- _TASK PROMPT_:
The answer is the data repeated in full, with no pictures included.

Start of RAW DATA

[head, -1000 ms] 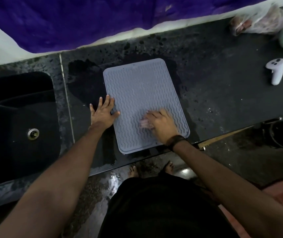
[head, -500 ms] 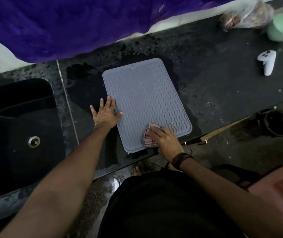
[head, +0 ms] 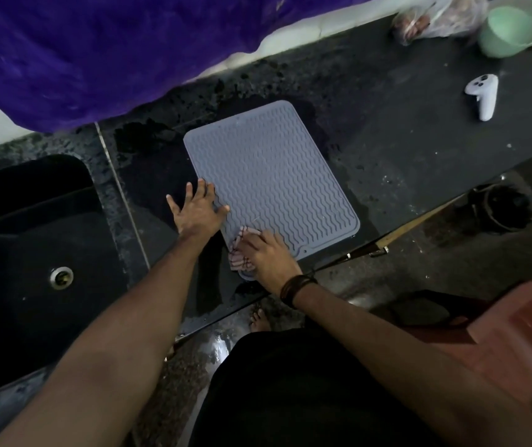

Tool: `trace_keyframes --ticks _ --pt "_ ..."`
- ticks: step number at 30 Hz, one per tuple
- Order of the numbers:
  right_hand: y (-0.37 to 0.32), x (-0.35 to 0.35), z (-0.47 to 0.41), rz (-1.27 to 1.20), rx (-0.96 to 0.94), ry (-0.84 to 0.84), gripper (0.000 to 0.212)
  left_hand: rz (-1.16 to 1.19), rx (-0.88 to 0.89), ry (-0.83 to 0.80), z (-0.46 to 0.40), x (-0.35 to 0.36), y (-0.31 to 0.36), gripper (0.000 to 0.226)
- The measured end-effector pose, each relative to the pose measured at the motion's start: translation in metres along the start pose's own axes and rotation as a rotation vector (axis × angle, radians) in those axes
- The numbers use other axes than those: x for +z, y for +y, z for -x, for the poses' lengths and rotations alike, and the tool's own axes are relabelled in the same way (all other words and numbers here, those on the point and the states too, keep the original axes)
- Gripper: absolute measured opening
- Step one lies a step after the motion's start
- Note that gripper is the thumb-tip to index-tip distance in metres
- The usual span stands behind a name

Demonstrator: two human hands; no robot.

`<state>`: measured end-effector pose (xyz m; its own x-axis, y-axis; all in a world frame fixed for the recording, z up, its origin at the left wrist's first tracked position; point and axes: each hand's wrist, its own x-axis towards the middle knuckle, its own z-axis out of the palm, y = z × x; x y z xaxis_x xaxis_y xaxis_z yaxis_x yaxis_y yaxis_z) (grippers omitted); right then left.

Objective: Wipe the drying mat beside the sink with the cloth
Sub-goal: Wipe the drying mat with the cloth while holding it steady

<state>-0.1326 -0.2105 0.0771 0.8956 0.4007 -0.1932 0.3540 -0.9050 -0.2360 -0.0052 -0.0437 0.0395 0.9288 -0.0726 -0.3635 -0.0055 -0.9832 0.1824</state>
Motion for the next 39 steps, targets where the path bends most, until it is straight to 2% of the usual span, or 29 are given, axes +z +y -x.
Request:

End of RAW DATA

- _SOLUTION FOR THIS PROBLEM_:
[head, -1000 ms] 
[head, -500 ms] 
[head, +0 ms] 

Tool: `trace_keyframes --ticks _ --pt "_ ..."`
- ticks: step number at 30 Hz, one per tuple
- Order of the numbers:
  right_hand: y (-0.37 to 0.32), x (-0.35 to 0.35), z (-0.47 to 0.41), rz (-1.27 to 1.20), rx (-0.96 to 0.94), ry (-0.84 to 0.84), gripper (0.000 to 0.212)
  left_hand: rz (-1.16 to 1.19), rx (-0.88 to 0.89), ry (-0.83 to 0.80), z (-0.46 to 0.40), x (-0.35 to 0.36), y (-0.31 to 0.36), gripper (0.000 to 0.226)
- The measured end-effector pose, each relative to the pose measured at the motion's start: translation in metres along the start pose's own axes and rotation as a rotation vector (axis × angle, radians) in those axes
- The numbers use other axes than those: x for +z, y for +y, z for -x, for the poses' lengths and rotations alike, and the tool's own axes are relabelled in the same way (all other words and numbers here, those on the point and the states too, keep the original axes)
- Gripper: absolute measured opening
- Step one lies a step after the motion's start
- Note that gripper is the thumb-tip to index-tip distance in metres
- The usual span stands behind a name

Demonstrator: two human hands; no robot.

`<state>`: measured end-effector pose (xyz m; its own x-axis, y-axis; all in a world frame fixed for the recording, z up, its origin at the left wrist's first tracked position; point and axes: each hand's wrist, its own x-axis towards the middle knuckle, its own z-axis out of the palm, y = z × x; x y z xaxis_x xaxis_y xaxis_z yaxis_x yaxis_y yaxis_z) (grippers omitted); right then left.

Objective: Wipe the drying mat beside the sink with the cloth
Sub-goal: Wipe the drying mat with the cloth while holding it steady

<state>-0.1326 -0.2105 0.0771 0.8956 0.4007 -0.1932 0.3540 -0.9050 -0.2360 -0.0052 -0.0437 0.0395 0.9288 -0.0726 -0.3635 -0.0055 -0.9832 0.1824</state>
Motion for the next 39 steps, targets where the path bends most, until it is straight to 2% of the usual span, or 29 are given, axes +z +y -x.
Request:

Nothing further is required by the exercise.